Dive Brief:
- Construction spending fell 0.2% in December to a seasonally adjusted annual rate of $1.182 trillion, below the revised rate of $1.184 trillion in November, the Commerce Department reported Wednesday.
- Private residential construction grew 0.5% in December, while private nonresidential construction remained stagnant from November. Within residential, single-family rose 0.5%, while multifamily increased 2.8%. Public construction fell 1.7% between November and December.
- December’s construction spending figure came in 4.2% above the December 2015 mark, and 2016’s overall spending was 4.5% higher than it was in 2015.
Dive Insight:
December’s slowdown in spending comes on the heels of a November peak that marked the highest level of construction spending since April 2006. While spending saw a post-recession high in November, December’s figures still represented a strong showing.
Construction spending overall in 2016 coasted under analyst predictions, but December ended the year on a high note with a resurgence in housing starts, due largely to growth in the multifamily sector. While a tight regulatory climate and prolonged labor shortage could undercut the effects of the recent boost in new construction activity, economists forecast upward growth for 2017.

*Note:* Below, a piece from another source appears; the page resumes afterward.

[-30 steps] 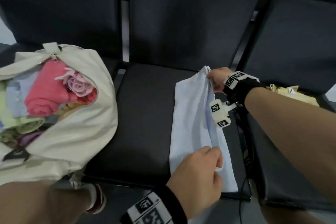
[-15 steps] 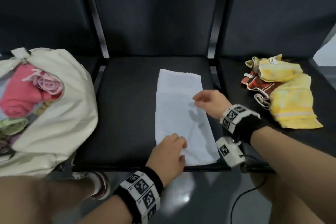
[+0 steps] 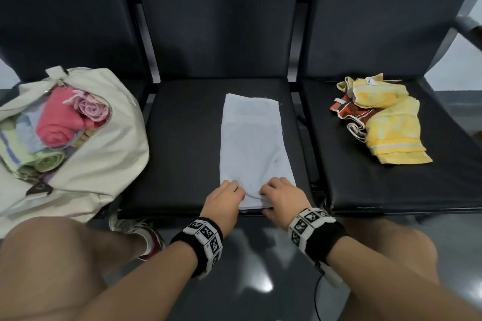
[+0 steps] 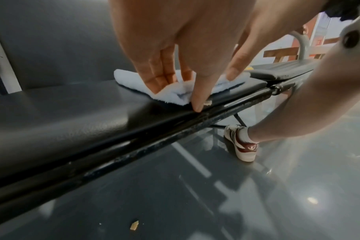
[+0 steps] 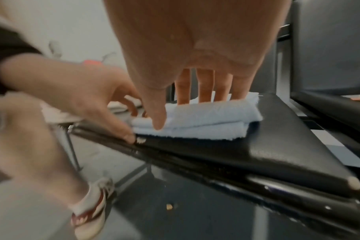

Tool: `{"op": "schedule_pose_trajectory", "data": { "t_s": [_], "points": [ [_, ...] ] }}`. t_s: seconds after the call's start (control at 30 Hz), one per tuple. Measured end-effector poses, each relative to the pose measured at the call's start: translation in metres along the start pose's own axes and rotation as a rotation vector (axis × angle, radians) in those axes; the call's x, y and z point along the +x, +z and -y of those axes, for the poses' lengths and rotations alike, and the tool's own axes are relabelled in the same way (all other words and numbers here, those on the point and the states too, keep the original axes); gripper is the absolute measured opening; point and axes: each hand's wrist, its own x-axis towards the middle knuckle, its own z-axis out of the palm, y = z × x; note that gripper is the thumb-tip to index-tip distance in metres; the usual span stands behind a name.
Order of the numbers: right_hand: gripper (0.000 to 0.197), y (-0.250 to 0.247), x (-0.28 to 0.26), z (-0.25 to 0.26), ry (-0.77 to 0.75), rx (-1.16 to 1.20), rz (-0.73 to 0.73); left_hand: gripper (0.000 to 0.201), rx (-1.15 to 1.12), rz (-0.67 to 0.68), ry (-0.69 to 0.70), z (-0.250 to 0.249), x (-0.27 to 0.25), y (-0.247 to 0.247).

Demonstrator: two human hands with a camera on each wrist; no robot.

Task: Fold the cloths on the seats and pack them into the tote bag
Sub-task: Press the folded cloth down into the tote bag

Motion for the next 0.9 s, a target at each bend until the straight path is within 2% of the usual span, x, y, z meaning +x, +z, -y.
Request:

Late last year, Dodge Data & Analytics predicted a 5% increase in starts for the coming year, totaling $712.9 billion for the industry. Areas, particularly the Sun Belt, with robust job growth prompting an influx of people and an increasing demand for new construction, are slated to see the most sizable hike in construction.
Industry observers began the year cautiously optimistic about 2017’s prospects for construction growth, due, in part, to the Trump administration’s proposal of a $1 trillion infrastructure spending plan. Senate Democrats countered with their own $1 trillion plan in late January, opening up the issue of funding the project in an already rigid partisan gridlock. The 10-year plan would focus on U.S. ports, bridges, roads, airports, broadband networks, schools and Department of Veterans Affairs hospitals.
The construction of the U.S.-Mexico border wall and the Keystone XL and Dakota Access pipelines, along with Trump’s order to fast-track future projects and his list of the country’s infrastructure needs stand to significantly impact the industry in the coming years. Those in construction are hopeful the projects will inject much-needed federal funding back into the industry and, with the potential easement of regulations, could jumpstart backlogged projects.